Sürdürdükleri işgal ve ilhak mücadelesini, “iç cepheyi tahkim” adı altında da işçi ve emekçilerin gelişecek tepkisİni, ırkçılık ve şovenizmle perdelemek, ayrıştırmak ve bölmek için bir manivela olarak kullanmaktadır. AKP-MHP iktidarı, dışarıda büyük başarılara imza attıkça içeride işçi-emekçiler giderek daha fazla yoksullaşmakta gelinen aşamada sefalet içinde yaşamaya mecbur bırakılmaktadır. İşçi-emekçilerin tepkisi ise vatan savunması-müdafaası kılıfı altında Kürt düşmanı şovenist ırkçı histerilerle bastırılarak manipüle edilmektedir.

Asgari ücret belirlenirken işçi ve emekçilere yine her zamanki gibi hiçbir söz hakkı tanınmamıştır. İşçileri temsilen görüşmelere katılan Türk-İş başkanı ve bürokratları işçileri bir kez daha patronların insafına terk etmiştir. Bunun Türk-İş’le sınırlı kalmadığı, tüm işçi konfederasyonlarına çöreklenen sarı sendikal anlayış sahiplerinin bu hususta işçi sınıfı adına tek bir adım bile atmadığı ortada duran bir gerçektir.

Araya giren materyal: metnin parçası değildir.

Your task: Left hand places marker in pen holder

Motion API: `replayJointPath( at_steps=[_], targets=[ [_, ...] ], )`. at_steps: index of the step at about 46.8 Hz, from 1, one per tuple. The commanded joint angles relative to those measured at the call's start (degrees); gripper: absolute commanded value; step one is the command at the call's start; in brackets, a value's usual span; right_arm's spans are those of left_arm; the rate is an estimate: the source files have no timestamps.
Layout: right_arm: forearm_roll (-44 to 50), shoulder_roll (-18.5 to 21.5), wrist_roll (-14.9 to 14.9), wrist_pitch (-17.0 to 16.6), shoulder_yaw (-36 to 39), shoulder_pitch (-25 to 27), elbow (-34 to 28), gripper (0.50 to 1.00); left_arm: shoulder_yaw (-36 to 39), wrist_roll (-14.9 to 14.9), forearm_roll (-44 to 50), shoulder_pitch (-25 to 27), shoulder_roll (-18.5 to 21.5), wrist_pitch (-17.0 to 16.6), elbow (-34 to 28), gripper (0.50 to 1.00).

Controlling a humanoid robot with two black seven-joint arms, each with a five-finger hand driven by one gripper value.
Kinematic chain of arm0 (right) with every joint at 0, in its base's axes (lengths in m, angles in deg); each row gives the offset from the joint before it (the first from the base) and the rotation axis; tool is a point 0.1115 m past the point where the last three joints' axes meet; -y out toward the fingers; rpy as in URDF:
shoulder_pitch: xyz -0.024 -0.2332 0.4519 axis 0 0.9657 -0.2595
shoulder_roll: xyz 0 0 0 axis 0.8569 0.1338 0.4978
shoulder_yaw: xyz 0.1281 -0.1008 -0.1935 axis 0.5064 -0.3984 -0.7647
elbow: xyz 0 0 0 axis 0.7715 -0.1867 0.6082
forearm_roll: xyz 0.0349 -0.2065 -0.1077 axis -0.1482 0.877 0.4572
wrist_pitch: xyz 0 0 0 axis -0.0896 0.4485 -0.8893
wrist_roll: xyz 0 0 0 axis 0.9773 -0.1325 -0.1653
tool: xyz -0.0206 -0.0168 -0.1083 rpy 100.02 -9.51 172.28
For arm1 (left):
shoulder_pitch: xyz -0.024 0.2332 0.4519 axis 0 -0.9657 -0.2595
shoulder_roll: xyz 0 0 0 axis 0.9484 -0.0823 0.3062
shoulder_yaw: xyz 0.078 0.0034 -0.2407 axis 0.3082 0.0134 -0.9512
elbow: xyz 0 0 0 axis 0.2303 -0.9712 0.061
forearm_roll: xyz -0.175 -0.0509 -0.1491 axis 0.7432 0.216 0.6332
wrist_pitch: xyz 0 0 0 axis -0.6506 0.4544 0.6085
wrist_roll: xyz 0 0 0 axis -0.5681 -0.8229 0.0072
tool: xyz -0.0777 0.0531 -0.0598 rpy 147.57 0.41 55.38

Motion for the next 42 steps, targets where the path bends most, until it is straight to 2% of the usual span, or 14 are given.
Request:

Bir aydır süren bu orta oyununda taraflar işçi-emekçilere sefaletin dayatılmasında anlaşmıştır. Bunun sonucu olarak garabet niteliğindeki rakam açıklanabilmiştir. Sermayeye gelince açılan kesenin ağzı sıra işçinin boğazına gelince ümüğünü sıkmaya dönüşmektedir. Diğer yandan yeni asgari ücretin açıklanması bunu iğneden ipliğe hemen her kalemde büyük bir zam dalgasının takip edeceğini beklemeliyiz.

Belirlenen asgari ücretin düzeyi; emek-sermaye çelişkisi bağlamında, sınıfların andaki güç dengesinin, çelişkinin mevcut durumunun koordinatlarına ilişkin de bir veri sunmaktadır. Açıktır ki, mevcut tablo, işçi sınıfı hareketini de içine alan sınıflar mücadelesinde ezilenler cephesinin geriliğine, dağınıklık ve örgütsüzlüğüne dair mesaj vermektedir. İşçi sınıfı ve geniş emekçi kitleler hala AKP-MHP iktidarının veyahut onun siyam ikizi olan CHP’nin ideolojik-politik hegemonyası altındadır. Devrimci-demokratik güçlerin, işçi sınıfı hareketi ve daha geniş bir perspektiften hareketle ezilen emekçi kitleler içindeki etkisi ve örgütlülük düzeyi son derece düşüktür. Sendika ağalarının milyonların gözünün içine baka baka arsızca bu kadar rahat yalan söyleyebilmelerinin ve sınıf adına konuşabiliyor olmalarının nedeni de bu somut durumdur. Kuşkusuz bu değişmez değildir. 2024 yılında işçi sınıf ve emekçi kitleler nasıl direniş, grev ve hak alma mücadelesinden vazgeçmediyse 2025’te de benzeri olacaktır.

Özellikle de 2025 Ocak-Şubat aylarıyla birlikte, işçi sınıfı ve emekçiler cephesinde, asgari ücretin yaratacağı büyük yıkıma karşı tepkilerin gelişmesi beklenmelidir. Devrimci-ilerici güçlere düşen görev, sınıfın, emekçilerin düzene, onun temsilcisi AKP-MHP iktidarına yönelik her türlü eylem ve direnişiyle; insanca yaşanacak bir dünya, özgürlük ve demokrasi mücadelesiyle birleşmek olmalıdır. Belirlenen asgari ücret, 2025 yılı için işçi ve emekçi sınıflara, direniş ve mücadeleden başka yol bırakmamaktadır.